Patients with severe inflammatory dermatologic and rheumatologic conditions generally suffer from poorer oral health and oral health‐related quality of life, a new study finds.
The study investigators, led by Yvonne Kiernan, BDS NUI, MFDS RCSEdin, prospectively evaluated the oral health and quality of life of patients with various chronic inflammatory dermatologic/rheumatologic diseases treated with systemic/biologic therapy.
“Oral health is essential to general health and QoL, and the impact of poor oral health on health and QoL is increasingly recognized,” they wrote. “Poor oral health has been associated with adverse pregnancy outcomes, cardiovascular disease pulmonary disease, and diabetes, although causal relations have not yet been clearly established.”
They further noted that those with inflammatory dermatologic and rheumatologic diseases have reported often more oral discomfort/pain, higher levels of periodontal disease, dry mouth and oral mucosal lesions (OML) than healthy controls.
In their observational cross-sectional study, they recruited a total of 100 patients (≥18 years), with 2 groups evenly divided between those with chronic inflammatory dermatologic or rheumatologic disease and patients without a history of chronic inflammation.
Patients then received an oral health assessment, which included a questionnaire of 16 items that related to self-assessed oral health, oral pain/discomfort, dry mouth, oral hygiene habits, oral health‐related quality of life, diet, smoking, alcohol, and education.
The physical exam portion of the assessment, which was performed using internationally standardized templates from the World Health Organization (WHO), was conducted by a dentist in each patient’s respective dermatology or rheumatology clinic as supplemental to their standard clinical care. The examination included dental findings and evaluated periodontal health and presence of oral mucosal lesions.
Kiernan and colleagues found a statistically significant difference in the prevalence of dry mouth, as reported in the questionnaire, between patients with dermatologic/rheumatologic inflammatory diseases and the control group (82% vs 20%, respectively; P = .001).
Furthermore, patients with inflammatory disease were 18 times more likely to have dry mouth (odds ratio [OR], 18.2; 95% CI, 6.7– 49.6); as many as 57% of these patients reported having dry mouth ‘very often.’
Furthermore, only 60% of patients with inflammatory dermatological or rheumatological disease diagnoses brushed their teeth twice daily – compared with 80% of the control group (P = .037).
The oral health examination revealed that the patients with inflammatory diseases had an average of 7.7 missing teeth, while patients in the control group had an average of 4.4 missing teeth (P = .029). The former had a mean of 5.6 filled teeth, and the latter had a mean of 7.6 filled teeth (P = .008).

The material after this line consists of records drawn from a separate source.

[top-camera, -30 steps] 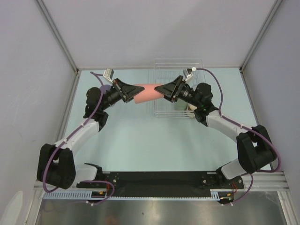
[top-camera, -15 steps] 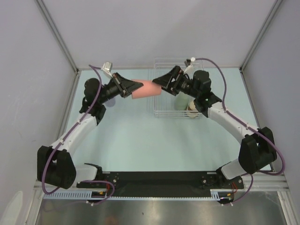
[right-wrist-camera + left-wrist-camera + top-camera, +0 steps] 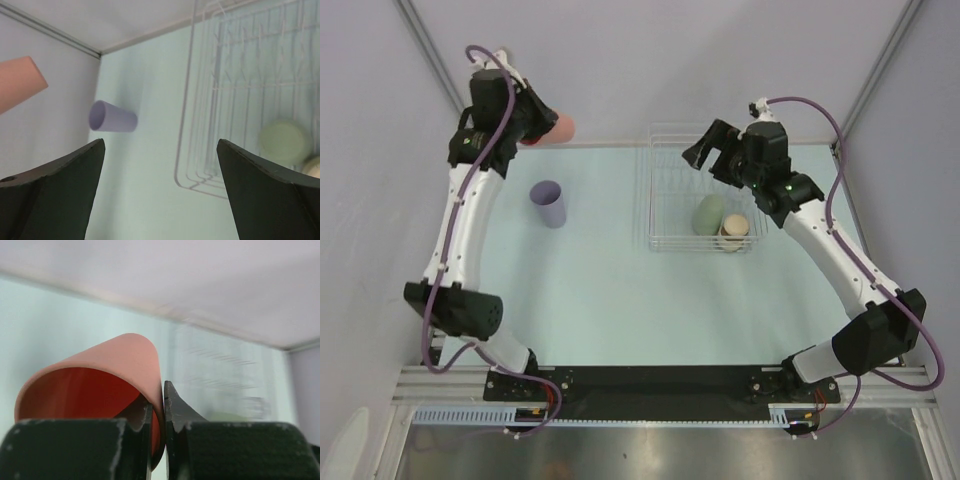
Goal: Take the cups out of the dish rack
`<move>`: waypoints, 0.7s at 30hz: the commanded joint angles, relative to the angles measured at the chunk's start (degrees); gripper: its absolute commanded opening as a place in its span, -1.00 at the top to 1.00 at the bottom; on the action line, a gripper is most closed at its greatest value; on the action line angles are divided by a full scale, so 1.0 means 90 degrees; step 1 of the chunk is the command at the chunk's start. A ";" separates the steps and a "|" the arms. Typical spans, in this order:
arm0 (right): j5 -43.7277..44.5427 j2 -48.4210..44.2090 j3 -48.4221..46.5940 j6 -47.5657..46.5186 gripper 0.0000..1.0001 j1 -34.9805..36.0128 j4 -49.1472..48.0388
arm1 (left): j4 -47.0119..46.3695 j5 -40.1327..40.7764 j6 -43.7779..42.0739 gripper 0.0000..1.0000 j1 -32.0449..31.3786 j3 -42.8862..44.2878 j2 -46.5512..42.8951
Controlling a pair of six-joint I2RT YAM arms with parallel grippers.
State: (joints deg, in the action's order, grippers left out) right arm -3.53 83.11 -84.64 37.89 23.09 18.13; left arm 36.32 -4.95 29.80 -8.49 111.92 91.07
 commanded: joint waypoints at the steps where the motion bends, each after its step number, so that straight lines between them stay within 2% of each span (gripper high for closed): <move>1: 0.0831 -0.0016 0.0068 -0.0567 -0.99 0.0227 0.0798 | 0.2000 0.2110 -0.1016 0.99 0.0006 0.0338 0.0838; 10: 0.0832 0.0004 0.0371 -0.0558 -1.00 0.0257 0.0622 | 0.2332 0.2883 -0.1368 0.99 -0.0121 0.0797 0.1532; 21: 0.0617 0.0189 0.0576 -0.0411 -1.00 0.0286 0.0486 | 0.2244 0.2620 -0.1319 0.99 -0.0131 0.0504 0.1532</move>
State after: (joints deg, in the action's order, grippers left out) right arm 2.22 84.51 -80.07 34.02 25.43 24.49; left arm 57.19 18.81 18.98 -9.37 115.52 106.76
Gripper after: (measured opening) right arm 0.995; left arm 0.104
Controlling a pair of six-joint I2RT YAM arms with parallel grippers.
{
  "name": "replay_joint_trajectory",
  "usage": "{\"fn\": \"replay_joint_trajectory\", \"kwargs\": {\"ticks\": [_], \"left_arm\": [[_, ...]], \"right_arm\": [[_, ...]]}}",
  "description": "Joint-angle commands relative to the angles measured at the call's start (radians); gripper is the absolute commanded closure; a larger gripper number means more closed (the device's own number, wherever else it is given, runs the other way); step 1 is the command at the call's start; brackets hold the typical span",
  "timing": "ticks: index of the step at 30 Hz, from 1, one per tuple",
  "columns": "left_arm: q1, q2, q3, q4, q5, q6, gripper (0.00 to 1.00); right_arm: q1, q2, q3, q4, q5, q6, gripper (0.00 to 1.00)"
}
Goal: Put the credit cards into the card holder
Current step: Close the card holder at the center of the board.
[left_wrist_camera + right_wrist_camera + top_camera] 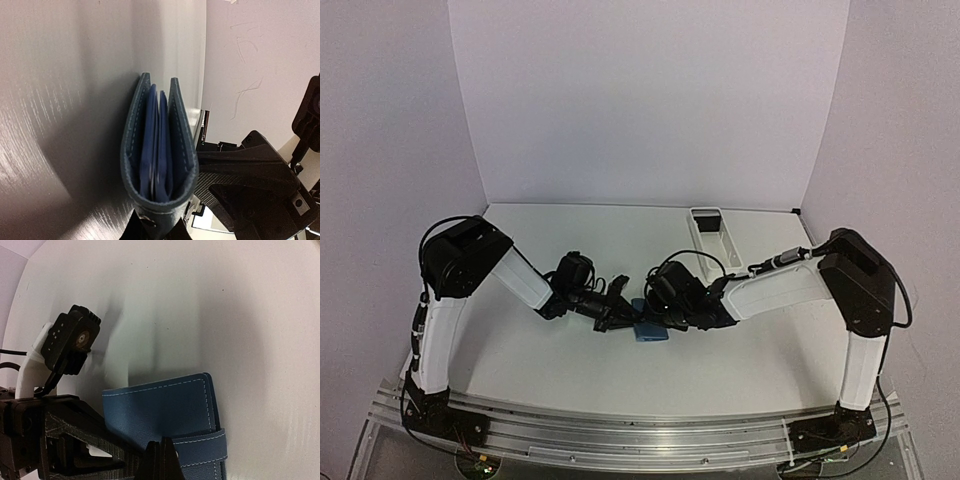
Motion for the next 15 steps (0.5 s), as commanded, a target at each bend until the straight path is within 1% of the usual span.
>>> {"fn": "replay_joint_trajectory", "kwargs": {"ticks": [1, 11, 15], "left_arm": [[-0.014, 0.124, -0.054, -0.219, -0.079, 0.010, 1.00], [-0.015, 0.121, -0.056, -0.219, -0.082, 0.012, 1.00], [-0.015, 0.122, -0.054, -0.219, -0.080, 0.010, 1.00]], "right_arm": [[0.000, -0.053, 0.036, -0.054, 0.050, -0.045, 1.00], [-0.003, -0.080, 0.044, -0.100, 0.061, -0.058, 1.00], [-0.003, -0.043, 0.063, -0.102, 0.019, -0.050, 1.00]]}}
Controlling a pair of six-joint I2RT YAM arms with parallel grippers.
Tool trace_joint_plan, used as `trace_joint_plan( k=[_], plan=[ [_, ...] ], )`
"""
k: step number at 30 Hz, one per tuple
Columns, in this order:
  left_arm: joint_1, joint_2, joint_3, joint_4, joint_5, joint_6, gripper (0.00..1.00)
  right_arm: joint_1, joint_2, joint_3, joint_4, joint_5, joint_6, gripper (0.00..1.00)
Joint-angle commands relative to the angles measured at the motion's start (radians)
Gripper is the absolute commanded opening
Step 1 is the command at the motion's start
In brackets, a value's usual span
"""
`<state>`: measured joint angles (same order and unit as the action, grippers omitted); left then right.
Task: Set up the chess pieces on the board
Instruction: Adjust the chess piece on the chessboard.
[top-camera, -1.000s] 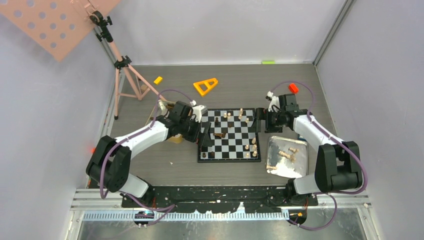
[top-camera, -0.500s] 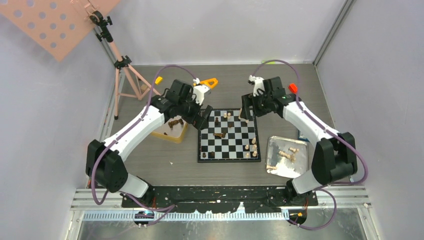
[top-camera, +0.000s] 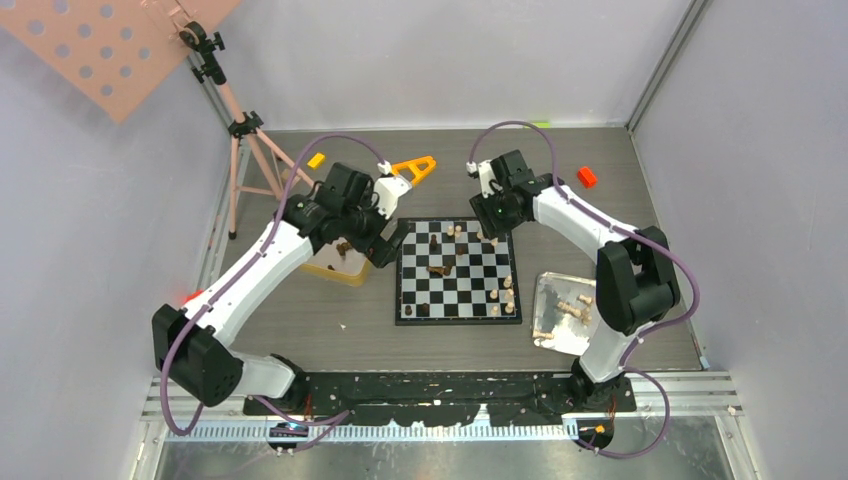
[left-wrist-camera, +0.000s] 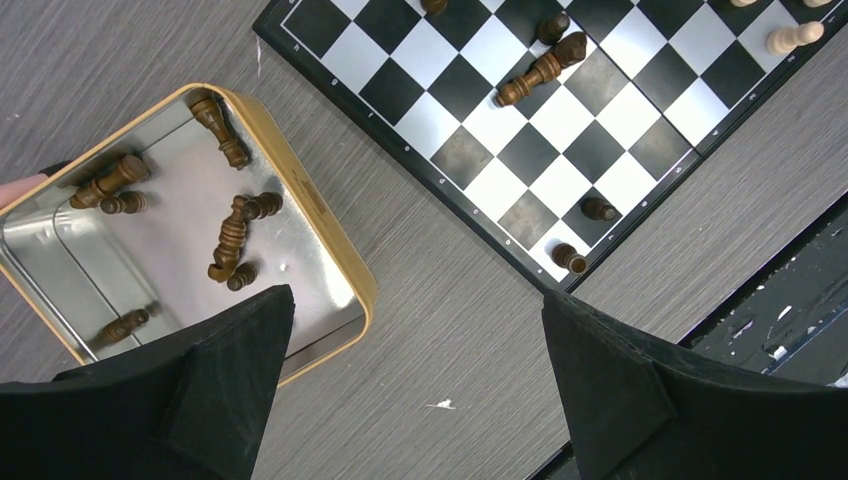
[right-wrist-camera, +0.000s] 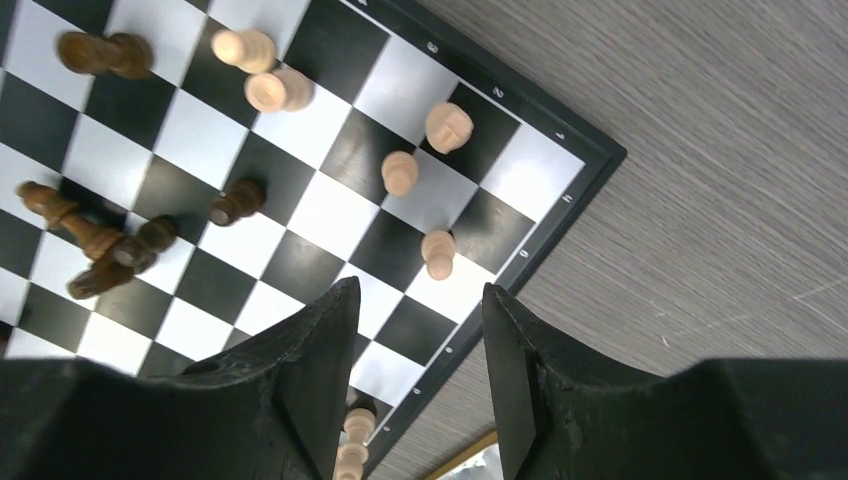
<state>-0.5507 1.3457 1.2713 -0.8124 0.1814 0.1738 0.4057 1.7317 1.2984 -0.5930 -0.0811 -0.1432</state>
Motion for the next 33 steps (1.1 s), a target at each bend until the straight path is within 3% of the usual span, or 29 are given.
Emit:
trace_joint_plan(
  k=[1, 33],
  plan=[
    [-0.005, 0.003, -0.013, 0.006, -0.008, 0.029, 0.98, 0.002, 0.005, 0.027, -0.038, 0.072, -0.066, 0.54],
    [-0.005, -0.053, -0.041, 0.030, 0.003, 0.040, 0.98, 0.002, 0.164, 0.107, -0.068, -0.037, -0.065, 0.15]
  ],
)
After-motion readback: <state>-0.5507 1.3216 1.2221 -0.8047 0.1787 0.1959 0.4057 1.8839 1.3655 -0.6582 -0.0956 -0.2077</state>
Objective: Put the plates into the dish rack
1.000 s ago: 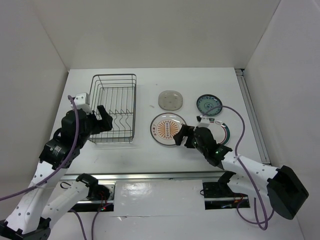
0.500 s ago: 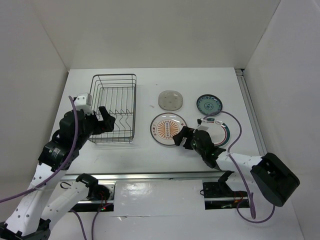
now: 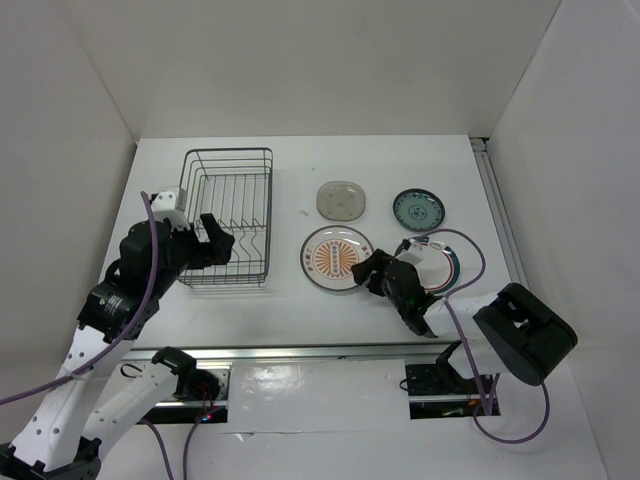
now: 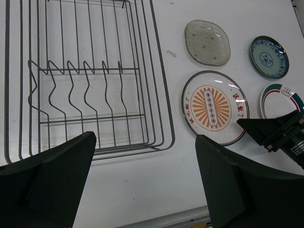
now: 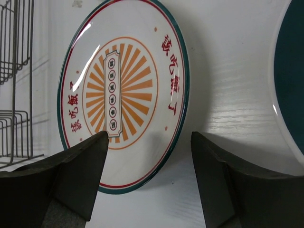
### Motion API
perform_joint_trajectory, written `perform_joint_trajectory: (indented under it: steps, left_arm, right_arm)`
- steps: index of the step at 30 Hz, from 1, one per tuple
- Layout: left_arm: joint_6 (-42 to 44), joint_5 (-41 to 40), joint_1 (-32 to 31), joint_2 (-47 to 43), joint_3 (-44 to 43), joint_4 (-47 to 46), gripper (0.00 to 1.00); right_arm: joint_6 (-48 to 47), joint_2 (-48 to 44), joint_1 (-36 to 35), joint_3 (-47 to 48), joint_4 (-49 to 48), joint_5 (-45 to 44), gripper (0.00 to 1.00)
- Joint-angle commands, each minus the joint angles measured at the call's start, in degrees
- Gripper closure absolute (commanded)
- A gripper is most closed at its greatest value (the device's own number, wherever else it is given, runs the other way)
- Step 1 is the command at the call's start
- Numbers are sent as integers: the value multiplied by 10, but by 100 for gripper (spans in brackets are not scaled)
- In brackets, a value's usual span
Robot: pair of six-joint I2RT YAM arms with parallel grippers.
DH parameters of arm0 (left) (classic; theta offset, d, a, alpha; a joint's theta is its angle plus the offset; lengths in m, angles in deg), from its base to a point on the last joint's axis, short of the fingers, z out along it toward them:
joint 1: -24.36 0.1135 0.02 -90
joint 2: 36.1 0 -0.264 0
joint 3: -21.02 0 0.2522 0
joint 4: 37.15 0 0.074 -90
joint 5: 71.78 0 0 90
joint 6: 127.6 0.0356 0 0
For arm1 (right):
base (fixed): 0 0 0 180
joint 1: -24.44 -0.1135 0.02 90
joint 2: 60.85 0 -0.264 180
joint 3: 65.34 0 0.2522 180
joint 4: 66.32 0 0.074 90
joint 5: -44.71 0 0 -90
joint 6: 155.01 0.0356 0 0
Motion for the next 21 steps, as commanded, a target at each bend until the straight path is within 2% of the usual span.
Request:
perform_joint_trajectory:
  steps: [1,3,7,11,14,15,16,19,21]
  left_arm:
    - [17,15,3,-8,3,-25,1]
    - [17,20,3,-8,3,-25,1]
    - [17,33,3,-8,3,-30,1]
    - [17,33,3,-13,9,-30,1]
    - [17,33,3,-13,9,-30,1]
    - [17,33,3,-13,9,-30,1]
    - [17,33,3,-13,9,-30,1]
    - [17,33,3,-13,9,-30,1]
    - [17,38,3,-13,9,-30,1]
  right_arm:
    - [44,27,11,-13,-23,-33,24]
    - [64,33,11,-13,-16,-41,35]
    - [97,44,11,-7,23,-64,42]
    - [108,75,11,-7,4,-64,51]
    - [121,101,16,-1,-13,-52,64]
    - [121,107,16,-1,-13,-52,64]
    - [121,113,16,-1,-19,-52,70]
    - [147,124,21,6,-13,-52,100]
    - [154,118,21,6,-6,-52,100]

And finally, patients with dermatological/rheumatologic disease had a significantly greater loss of clinical attachment (a marker for periodontal disease) in all sextants compared to controls.
The most common inflammatory diagnoses were psoriasis/psoriatic arthritis (48%), followed by rheumatoid arthritis (36%), and systemic lupus erythematosus (6%). Adalimumab (28%) was the most commonly prescribed treatment for these patients, as were etanercept (28%) and methotrexate (16%).
“This study shows an association between oral health and oral health‐related quality of life in patients with severe inflammatory skin and joint disease treated with systemic and biologic therapy,” wrote the investigators
“Dermatologists should receive specific oral health training to optimise the management of oral health in our patients with severe inflammatory diseases,” they concluded.